A sunset view from the Brazil office of the David Rockefeller Center for Latin American Studies in downtown São Paulo. The regional hub supports Harvard faculty and students in research, teaching, and learning throughout the country.

Photos by Ned Brown/Harvard Staff

Nation & World

Hub away from home

7 min read

Harvard’s São Paulo office establishes connections in Brazil and Cambridge

This is the fourth in a series of stories about Harvard’s engagement in Latin America.

SÃO PAULO, Brazil — At 6 feet 4 inches, Jason Dyett cuts an imposing figure as he navigates the chaos that is São Paulo traffic.
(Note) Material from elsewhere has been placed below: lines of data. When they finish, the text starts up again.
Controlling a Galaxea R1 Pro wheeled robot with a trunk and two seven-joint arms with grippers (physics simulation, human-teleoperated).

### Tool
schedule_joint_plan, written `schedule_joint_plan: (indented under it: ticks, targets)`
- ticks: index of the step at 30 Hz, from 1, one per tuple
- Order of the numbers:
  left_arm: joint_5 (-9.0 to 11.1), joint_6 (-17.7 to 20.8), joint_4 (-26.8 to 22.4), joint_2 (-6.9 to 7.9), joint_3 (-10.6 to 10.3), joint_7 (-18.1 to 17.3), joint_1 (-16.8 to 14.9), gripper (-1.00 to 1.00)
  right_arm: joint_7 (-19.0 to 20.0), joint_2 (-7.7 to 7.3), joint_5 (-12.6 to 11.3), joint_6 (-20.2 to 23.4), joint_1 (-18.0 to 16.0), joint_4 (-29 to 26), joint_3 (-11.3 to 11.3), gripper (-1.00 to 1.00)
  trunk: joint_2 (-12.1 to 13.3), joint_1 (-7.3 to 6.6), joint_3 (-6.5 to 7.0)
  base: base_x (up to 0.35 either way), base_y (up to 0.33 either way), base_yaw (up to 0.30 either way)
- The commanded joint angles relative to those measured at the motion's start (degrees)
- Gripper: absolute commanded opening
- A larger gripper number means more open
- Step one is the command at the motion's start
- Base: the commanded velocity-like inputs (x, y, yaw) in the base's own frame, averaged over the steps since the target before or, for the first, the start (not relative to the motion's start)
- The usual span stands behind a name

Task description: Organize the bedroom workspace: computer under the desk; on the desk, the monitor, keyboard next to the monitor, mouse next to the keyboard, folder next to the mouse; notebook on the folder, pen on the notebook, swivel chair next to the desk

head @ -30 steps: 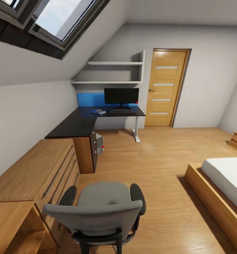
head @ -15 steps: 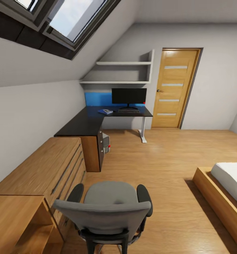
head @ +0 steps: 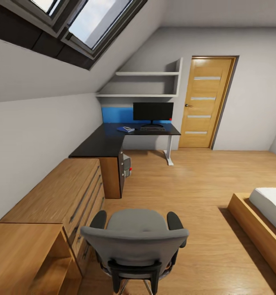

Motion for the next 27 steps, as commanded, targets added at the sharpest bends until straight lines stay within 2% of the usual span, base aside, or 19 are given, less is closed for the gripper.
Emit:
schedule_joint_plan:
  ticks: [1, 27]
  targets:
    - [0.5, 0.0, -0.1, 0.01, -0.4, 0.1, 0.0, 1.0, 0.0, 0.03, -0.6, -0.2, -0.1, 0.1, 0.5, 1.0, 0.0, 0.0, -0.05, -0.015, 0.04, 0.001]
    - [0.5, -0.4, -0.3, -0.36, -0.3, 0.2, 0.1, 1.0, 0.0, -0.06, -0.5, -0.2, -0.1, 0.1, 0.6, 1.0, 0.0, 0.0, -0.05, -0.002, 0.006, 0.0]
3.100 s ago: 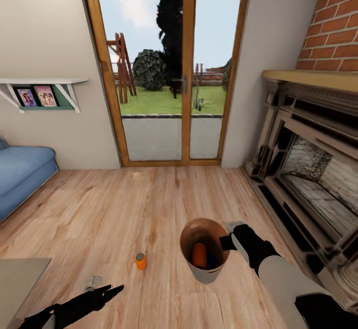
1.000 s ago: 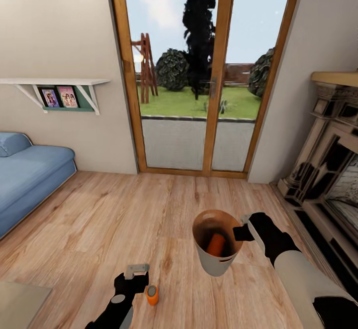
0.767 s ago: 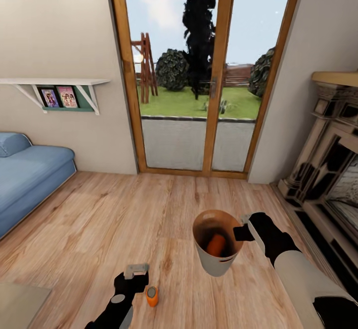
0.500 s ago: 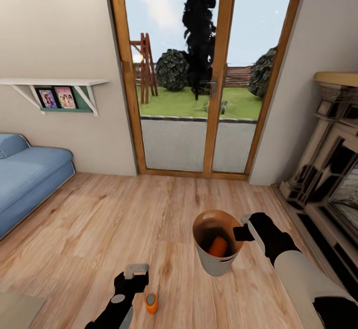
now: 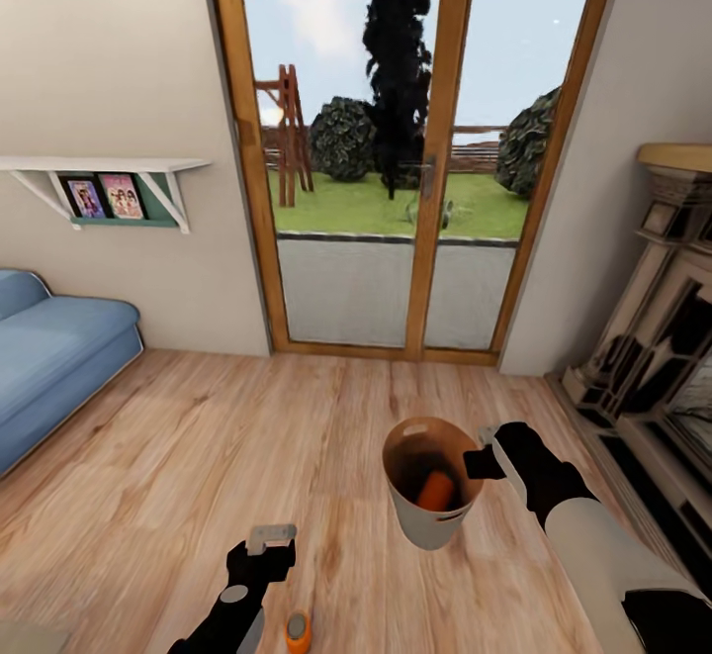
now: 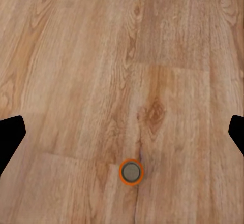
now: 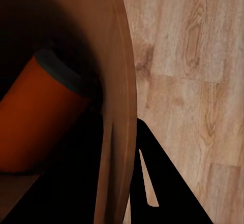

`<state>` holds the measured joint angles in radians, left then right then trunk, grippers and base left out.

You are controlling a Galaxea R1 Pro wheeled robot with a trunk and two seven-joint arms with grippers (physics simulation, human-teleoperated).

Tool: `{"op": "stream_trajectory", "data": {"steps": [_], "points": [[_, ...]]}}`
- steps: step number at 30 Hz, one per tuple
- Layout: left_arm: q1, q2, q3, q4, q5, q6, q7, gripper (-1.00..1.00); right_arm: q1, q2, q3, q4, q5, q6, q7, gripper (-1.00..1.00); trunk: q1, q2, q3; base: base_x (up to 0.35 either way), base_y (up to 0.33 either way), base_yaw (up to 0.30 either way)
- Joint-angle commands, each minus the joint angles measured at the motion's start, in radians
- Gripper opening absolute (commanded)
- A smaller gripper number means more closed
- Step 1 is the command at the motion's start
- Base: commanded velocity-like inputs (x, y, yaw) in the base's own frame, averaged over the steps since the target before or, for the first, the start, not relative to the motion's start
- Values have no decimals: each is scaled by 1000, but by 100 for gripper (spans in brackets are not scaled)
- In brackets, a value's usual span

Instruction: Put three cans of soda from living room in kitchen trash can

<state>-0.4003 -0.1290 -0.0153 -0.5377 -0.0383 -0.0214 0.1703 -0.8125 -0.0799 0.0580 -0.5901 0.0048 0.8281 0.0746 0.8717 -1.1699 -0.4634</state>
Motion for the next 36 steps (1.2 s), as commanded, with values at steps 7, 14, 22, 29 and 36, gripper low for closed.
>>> {"op": "stream_trajectory", "data": {"steps": [7,14,22,29,36], "points": [[0,0,0,1,0,0,0,100,0,0,-1,1,-11,0,3,-100,0,0,0,142,0,0],[0,0,0,0,0,0,0,100,0,0,-1,1,-11,0,3,-100,0,0,0,153,0,0],[0,0,0,0,0,0,0,100,0,0,-1,1,-12,0,3,-100,0,0,0,71,0,0],[0,0,1,0,0,0,0,100,0,0,-1,1,-12,0,4,-100,0,0,0,5,0,0],[0,0,0,1,0,0,-1,100,0,0,-1,1,-12,0,3,-100,0,0,0,0,0,0]]}}
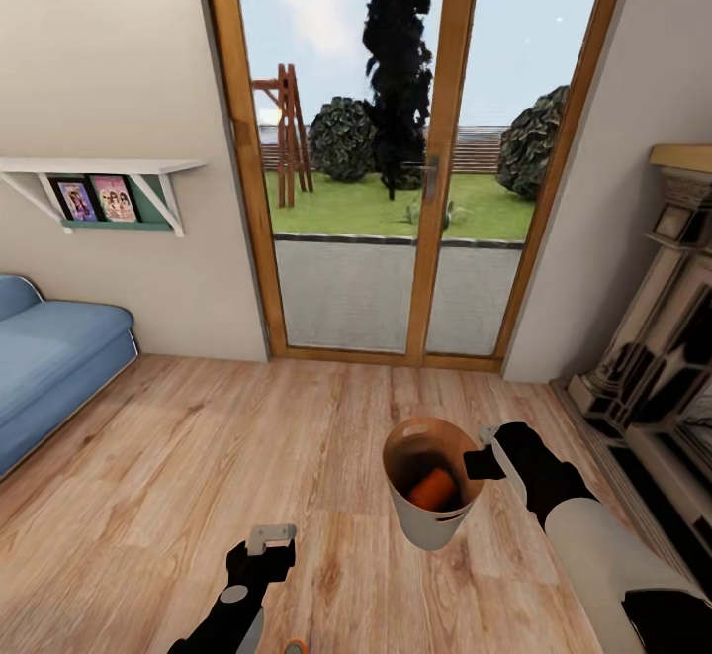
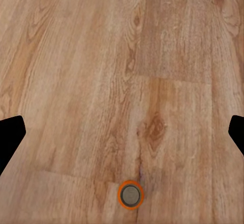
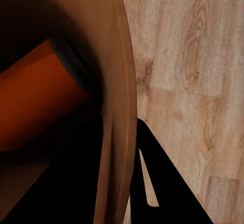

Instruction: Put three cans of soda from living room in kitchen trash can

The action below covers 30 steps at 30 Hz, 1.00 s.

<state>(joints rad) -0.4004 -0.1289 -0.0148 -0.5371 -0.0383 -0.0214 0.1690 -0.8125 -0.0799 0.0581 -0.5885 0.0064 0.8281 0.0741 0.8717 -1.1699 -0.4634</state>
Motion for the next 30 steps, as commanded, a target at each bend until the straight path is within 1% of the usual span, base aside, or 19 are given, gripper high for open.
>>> {"op": "stream_trajectory", "data": {"steps": [1,3,21,30], "points": [[0,0,0,0,0,0,0,100,0,0,-1,-1,-14,0,4,-100,0,0,0,0,0,0],[0,0,0,0,0,0,0,100,0,0,-1,-1,-14,0,4,-100,0,0,0,0,0,0],[0,0,0,2,0,0,0,100,0,0,-1,-1,-14,0,4,-100,69,-126,-56,0,0,0],[0,0,-1,3,0,-1,0,100,0,1,-1,-1,-15,0,4,-100,103,-189,-95,0,0,0]]}}
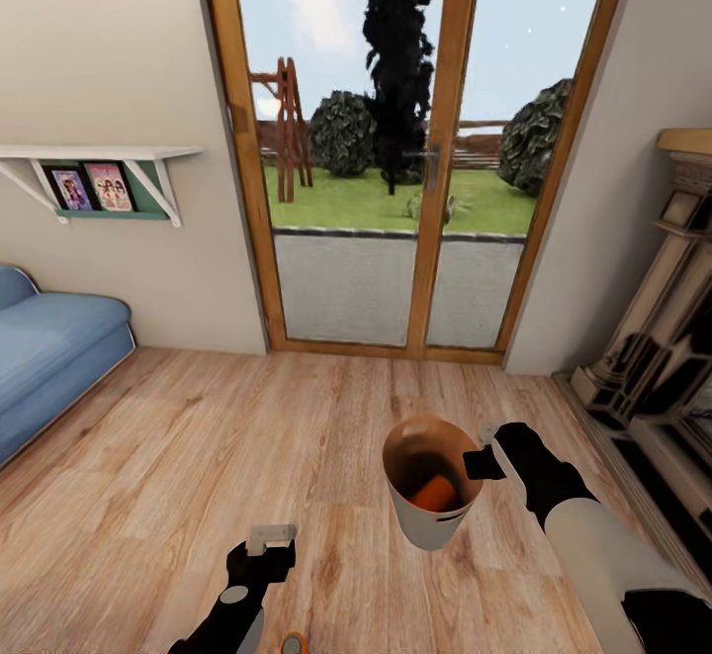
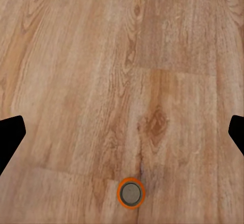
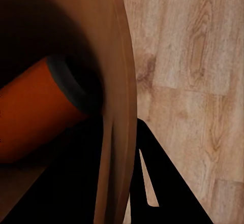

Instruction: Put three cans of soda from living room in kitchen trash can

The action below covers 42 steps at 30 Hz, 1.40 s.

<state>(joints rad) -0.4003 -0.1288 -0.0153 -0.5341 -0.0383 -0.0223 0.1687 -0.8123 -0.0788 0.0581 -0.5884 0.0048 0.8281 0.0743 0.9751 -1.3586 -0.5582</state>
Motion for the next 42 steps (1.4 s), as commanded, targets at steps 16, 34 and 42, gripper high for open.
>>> {"op": "stream_trajectory", "data": {"steps": [16,34,42], "points": [[0,0,0,0,0,-1,0,100,-1,0,-1,-1,-14,0,4,-100,61,-112,-75,0,0,0],[0,0,0,2,-1,-1,-33,100,0,0,-1,-1,-14,0,3,-100,130,-238,-160,0,0,0],[0,0,1,0,-2,-1,-46,100,-1,0,-1,-1,-14,0,4,-100,161,-294,-198,0,0,0]]}}
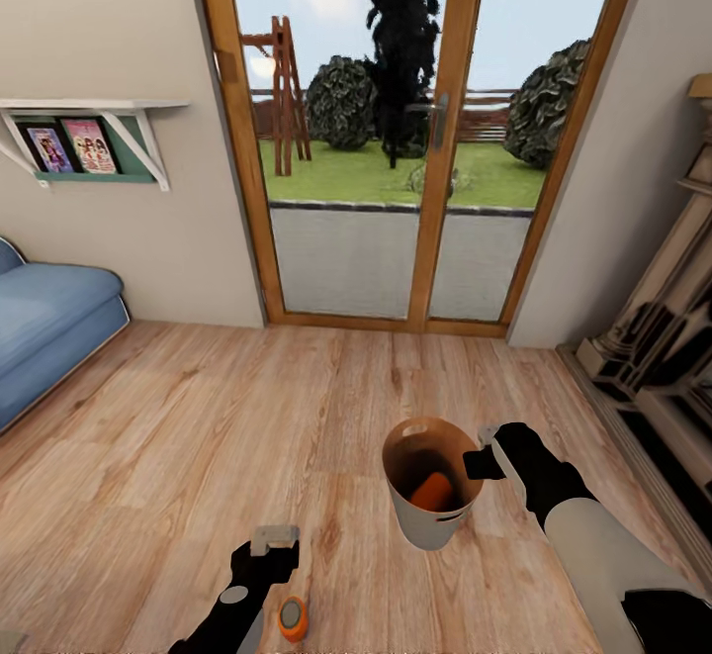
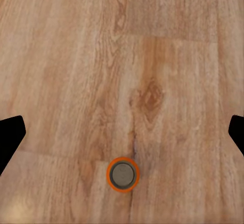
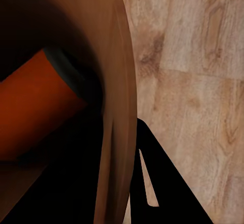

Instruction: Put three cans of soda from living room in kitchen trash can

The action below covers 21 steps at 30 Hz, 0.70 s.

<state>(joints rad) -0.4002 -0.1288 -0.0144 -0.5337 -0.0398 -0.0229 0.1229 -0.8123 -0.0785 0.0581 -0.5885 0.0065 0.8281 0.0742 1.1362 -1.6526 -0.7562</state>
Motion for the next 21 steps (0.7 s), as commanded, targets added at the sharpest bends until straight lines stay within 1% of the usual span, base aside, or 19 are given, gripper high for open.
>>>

“We need to be a little bit careful, but also aggressive,” said Dyett, guiding visitors through a hectic crosswalk in Brazil’s largest city, population 11 million, toward the local office of Harvard’s David Rockefeller Center for Latin American Studies (DRCLAS), a regional hub that supports faculty and students in research, teaching, and learning throughout the country.

Harvard students, an alumnus from the Harvard Kennedy School, and a lecturer at Harvard’s Graduate School of Design gathered in the DRCLAS office in São Paulo to offer practical suggestions to two Brazilian scholars bound for Harvard this fall.

Dyett’s rush-hour calm also characterizes his approach on the job. With a mix of determination and diplomacy, Dyett, the office’s longtime program director, helps link Harvard faculty and students to resources and collaborators in Brazil, while simultaneously facilitating connections across Harvard.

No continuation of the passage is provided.